The following tips are useful when implementing exchanges:

Clients

  • Add client and the corresponding integration test file to src/exchanges folder
  • Client that support multiple market subscriptions on the same websocket should implement base-client.js, refer to hitbtc-client.js, zb-client.js, etc for some examples.
  • base-client.js implements the correct external interface for CCXWS, reconnection logic, and dead connection logic for a single connection. This largely takes the heavy lifting of implementing an exchange out of your hands for exchanges that implement a decent multi-market per socket API.
  • Some exchange only support a single market per socket. You can implement basic-multiclient.js which uses basic-client.js under the covers. basic-multi-client.js creates a new basic-client.js implementation for each market that is connected to it. Refer to coinex-client.js or cex-client.js.
  • The subscribe methods (subscribeTrades, subscribeTicker, etc) take a single market as the argument.
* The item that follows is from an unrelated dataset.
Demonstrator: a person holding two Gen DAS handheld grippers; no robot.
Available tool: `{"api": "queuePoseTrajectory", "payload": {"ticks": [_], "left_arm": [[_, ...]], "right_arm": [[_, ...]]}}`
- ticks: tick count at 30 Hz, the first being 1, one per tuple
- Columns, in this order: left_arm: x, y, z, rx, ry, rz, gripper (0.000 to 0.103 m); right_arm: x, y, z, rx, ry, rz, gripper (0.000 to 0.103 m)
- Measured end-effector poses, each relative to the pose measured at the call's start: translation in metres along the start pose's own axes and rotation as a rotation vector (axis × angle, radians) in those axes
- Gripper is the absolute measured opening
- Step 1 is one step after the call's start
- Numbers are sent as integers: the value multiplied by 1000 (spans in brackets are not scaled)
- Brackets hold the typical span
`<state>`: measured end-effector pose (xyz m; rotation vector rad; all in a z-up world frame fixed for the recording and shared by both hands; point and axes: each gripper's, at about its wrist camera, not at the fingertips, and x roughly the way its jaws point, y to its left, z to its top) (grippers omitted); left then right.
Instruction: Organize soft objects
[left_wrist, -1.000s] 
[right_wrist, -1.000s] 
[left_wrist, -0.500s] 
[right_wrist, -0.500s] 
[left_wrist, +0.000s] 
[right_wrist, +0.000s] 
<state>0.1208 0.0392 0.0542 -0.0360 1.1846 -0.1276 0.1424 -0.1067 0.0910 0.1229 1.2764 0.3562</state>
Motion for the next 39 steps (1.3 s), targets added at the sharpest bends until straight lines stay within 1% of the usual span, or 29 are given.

The client should expect that a subscribe method will be called with many markets in quick succession. Some exchanges will drop the connection if too many messages are sent in quick succession. You can use a semaphore to throttle the sending of messages. Refer to hitbtc-client.js, okex-client.js as examples of implementing semaphore. Be sure to clear out semaphores on connection events!

Order Books

  • Order books can be level 1 (top bid/ask), level 2 (volume aggregated by price), or level 3 (raw orders)
  • Order books APIs may be snapshots (full order book), updates (changes since last update), or a may allow both snapshots and updates
  • Depth APIs are aggregates of order books at set price intervals (0, 0.1, 0.01, etc). A depth API at the smallest granularity is indistinguishable from a raw level 2 order book
  • Order book updates always need to start with an order book snapshot request. This makes order book maintenance simpler by broadcasting a snapshot event at the start of the update event stream.
  • Some exchanges do not support querying the order book snapshot via the WebSocket API, in that rare case, we will execute a REST query for the orderbook snapshot.

Numerics vs Strings

CCXWS returns all numeric types as strings, with the exception of the unix timestamp. For reference, refer to the API documentation for Ticker, Trade, Level2Point, and Level3Point.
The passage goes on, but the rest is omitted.